Sat, Oct 18, The Disney concert hall is just over ten years old, and I've yet to see the inside. That was true, until today. I bought a ticket to a concert that featured the church organ. The program was for kids, but I just wanted to finally go into the hall and listen to the perfect acoustics. The sound was awesome. The concert was only an hour long, but that was fine by me. I know I'll have to return soon. Having never been there I sat in the wrong seat. The usher was as clueless as I was, and sent me to row F. Then a young lady comes up and says, "You're in my seat." "Seat 146?" "Yes, one 146," she said. I looked at the row again and saw plain as day that it was row N. So I got up, and went to row N. A few minutes later another person comes up and says, "You're in my seat." Damn, not again. "Row N," I said. "Yeah, this is row M," she said. I was on the move again. Finally settled in I noticed that I could have just gone one row higher and avoided everyone. In the above picture the photo is taken from row F, so it's not exactly where I was seated. I loved how intimate the hall was, considering how big it is outside. I definitely want to go back again.
The time of this big event is coming up. My pseudo supervisor asked me to come in today to get some work done. I figured why not? I certainly need the money. I spent my time printing and printing and printing. There are only a few things left to print. And in a week's time we shall be doing this thing. It will be my first time involved this much with the event. Not that I have been super involved, because I don't have the hours to devote. I think my pseudo supervisor is going to ask for a full time helper. It's reasonable, I don't have the hours to devote to all that needs to be done.
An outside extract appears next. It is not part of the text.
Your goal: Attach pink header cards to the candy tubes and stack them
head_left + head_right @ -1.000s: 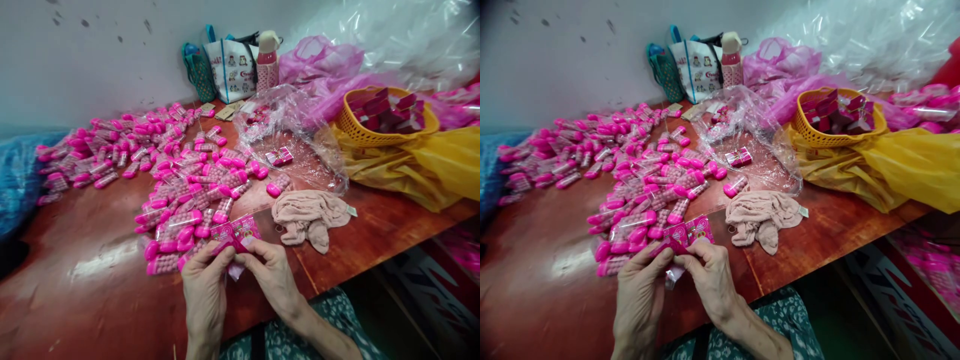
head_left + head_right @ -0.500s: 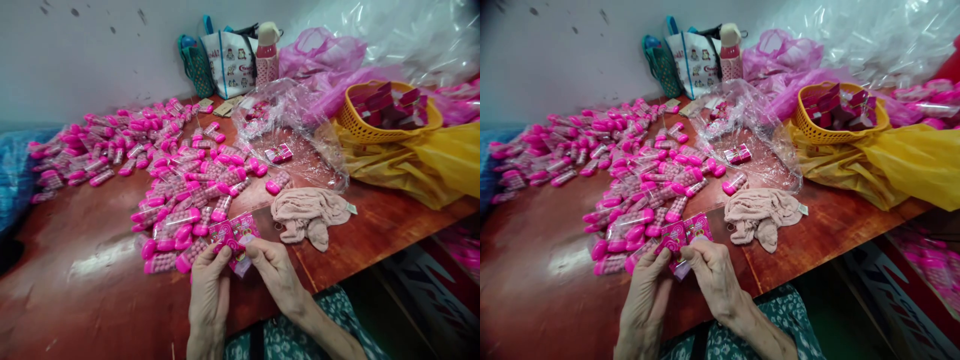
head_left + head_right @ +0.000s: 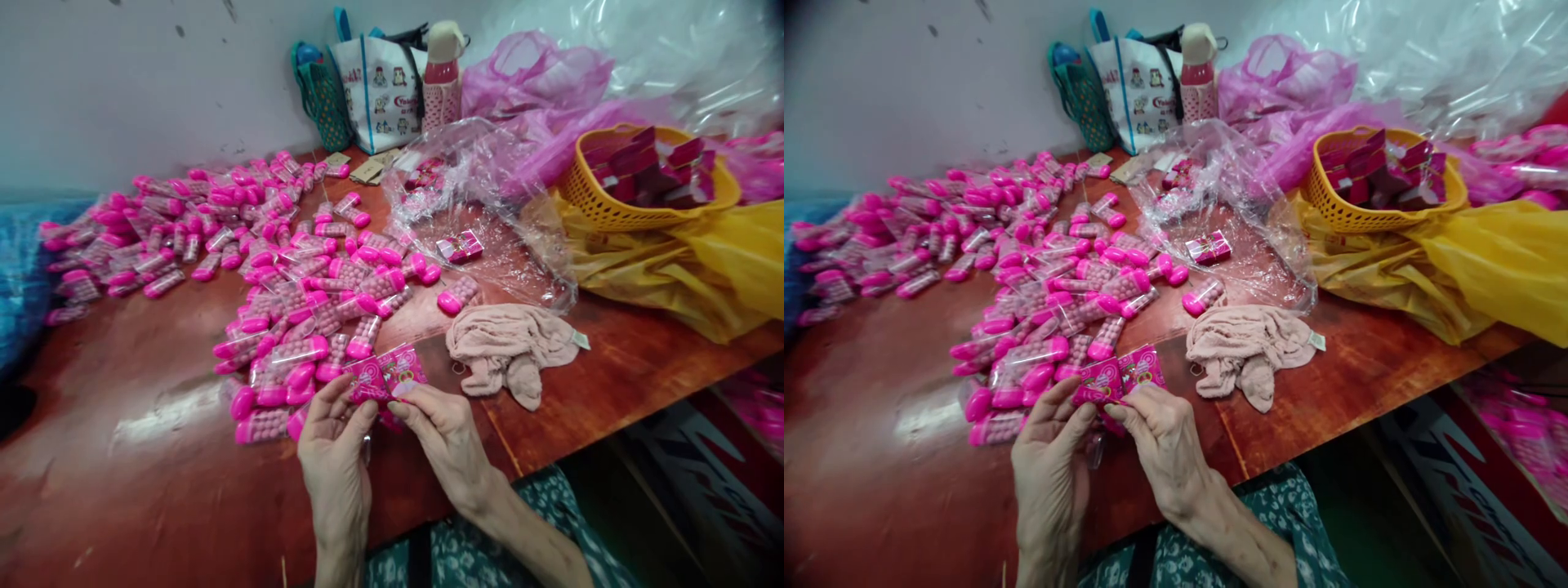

After work I was going to go to Disneyland to buy TheGirl's daughter some gift, most likely Disney dollars. But, I knew I would be going tomorrow, so I wasn't too keen on driving all the way out there just for those dollars. But, after calling the Disney store, and having them tell me that they don't sell the faux money I decided I had to go to Disneyland. By the time I got to the park I was hungry. I went to DCA and bought a hot link corn dog. The regular corn dog is WAY better. Hot link wasn't that hot. I went to the World of Disney store and about myself some Disney dollars, so I give them to her for her birthday gift. Today was a long but also very productive day.
kelly!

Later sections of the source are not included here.